Oof!  That could be deadly, they could explode.  Especially if Sid can pound some sense into him, and get him to get in adequate physical condition for an NHL player.  As everyone has thought, if Phil Kessel can score 30 with Tyler Bozak and Cody Franson, imagine what he'll do with Sidney and Kris Letang feeding him the puck.

And good on the Leafs for pulling the trigger on a relatively decent deal.  They weren't going to hit a homerun trying to trade such a prickly player with that contract.  Better to cut the cord and move on, since they don't really care about the next couple of seasons.  This isn't about maximizing value to make a Cup run, this is a strip down of the roster, an inculcation of the organization to a new philosophy.  And quite honestly, the Leafs are looking to be bad, to get a few high picks before they get better.
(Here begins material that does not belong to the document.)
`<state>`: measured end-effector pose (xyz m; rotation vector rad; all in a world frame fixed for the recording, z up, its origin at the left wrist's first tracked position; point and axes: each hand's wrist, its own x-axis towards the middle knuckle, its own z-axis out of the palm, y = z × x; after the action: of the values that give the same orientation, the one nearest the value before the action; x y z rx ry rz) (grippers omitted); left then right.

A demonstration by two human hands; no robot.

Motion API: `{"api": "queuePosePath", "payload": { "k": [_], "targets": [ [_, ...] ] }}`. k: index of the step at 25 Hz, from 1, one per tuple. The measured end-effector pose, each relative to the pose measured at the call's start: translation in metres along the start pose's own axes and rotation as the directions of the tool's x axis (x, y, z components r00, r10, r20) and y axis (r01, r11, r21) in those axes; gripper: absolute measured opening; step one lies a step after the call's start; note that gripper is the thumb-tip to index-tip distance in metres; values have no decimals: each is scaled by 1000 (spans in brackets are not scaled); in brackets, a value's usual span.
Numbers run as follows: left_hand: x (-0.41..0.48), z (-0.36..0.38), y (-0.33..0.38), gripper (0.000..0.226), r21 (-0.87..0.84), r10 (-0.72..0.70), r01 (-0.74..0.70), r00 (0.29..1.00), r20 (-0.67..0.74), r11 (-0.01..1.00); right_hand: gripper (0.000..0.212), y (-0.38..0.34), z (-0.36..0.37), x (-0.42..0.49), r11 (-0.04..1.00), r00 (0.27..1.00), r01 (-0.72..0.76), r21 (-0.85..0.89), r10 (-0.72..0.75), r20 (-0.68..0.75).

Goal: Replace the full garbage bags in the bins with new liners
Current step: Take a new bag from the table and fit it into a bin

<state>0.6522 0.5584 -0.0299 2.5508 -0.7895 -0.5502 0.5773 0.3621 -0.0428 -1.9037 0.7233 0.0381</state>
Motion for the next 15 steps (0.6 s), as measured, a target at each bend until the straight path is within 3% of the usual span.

The Leafs unload their 2011 first-round bust Tyler Biggs in the deal, the guy they'd traded up to get, to add truculence.

Tim Erixon, who's ping-ponged from the Rangers to Columbus to the Blackhawks and the Leafs, goes to Pittsburgh too.  He's maybe going to have a career as a throw-in, on the Rick Nash trade, and now the Phil Kessel trade.

Sidenote: interesting that Scott Harrington gets dealt away by Pittsburgh.  One blogger whose work I enjoy thinks he's the posterboy for over-valued CHL defensive defencemen.
One of the things that drives me off-the-wall crazy about Hockey Canada at the junior level is the fetishization of stuff as nebulous as "heart" and "grit" and "toughness." Consequently, we get guys on our international junior teams who, when they appear to exhibit some of these intangible qualities, are lauded for their on-ice defensive abilities. Take, for example, Scott Harrington. A Penguins 2nd round pick in 2011, he was named the captain of the OHL champion London Knights this past season (leadership!), was a finalist for OHL defenseman of the year (defense!), and was guaranteed a spot on Canada's World Junior Championship team's blueline because he was there before because he blocked shots (heart!). Corey Pronman lists him as one of Pittsburgh's top-10 prospects, saying that his upside is a 3rd or 4th NHL defenseman due to being a "high-end thinker" with stellar defensive ability.
And yet he'll more than likely be out of NHL hockey by the time he's 25, doomed to a career bouncing around the minor leagues and Europe, mostly because he's not a very good hockey player, relatively speaking.

Maybe Mark Hunter, formerly GM of the London Knights and now with the Leafs, knows something we don't.

---Mike Green signs with Detroit, by the same stroke stifling my dreams of flipping them right-handed puck-moving Tom Gilbert for Anthony Mantha.  And a couple of picks.

Mike Green is a few seasons away from the phenomenal 31-goal year he had once, he's suffered a few injuries and concussions since then, so the three-year term is very reasonable for the Wings, compared to some of the prognostications by TSN's panel.  I thought they were still relying on his rep, which used to be of an All-Star.  That's not the case any longer.

---And the Wings adds some talent with Brad Richards at a reasonable $3M cap hit for one year.  Those guys aren't kidding around, we may tremble at their approach next year.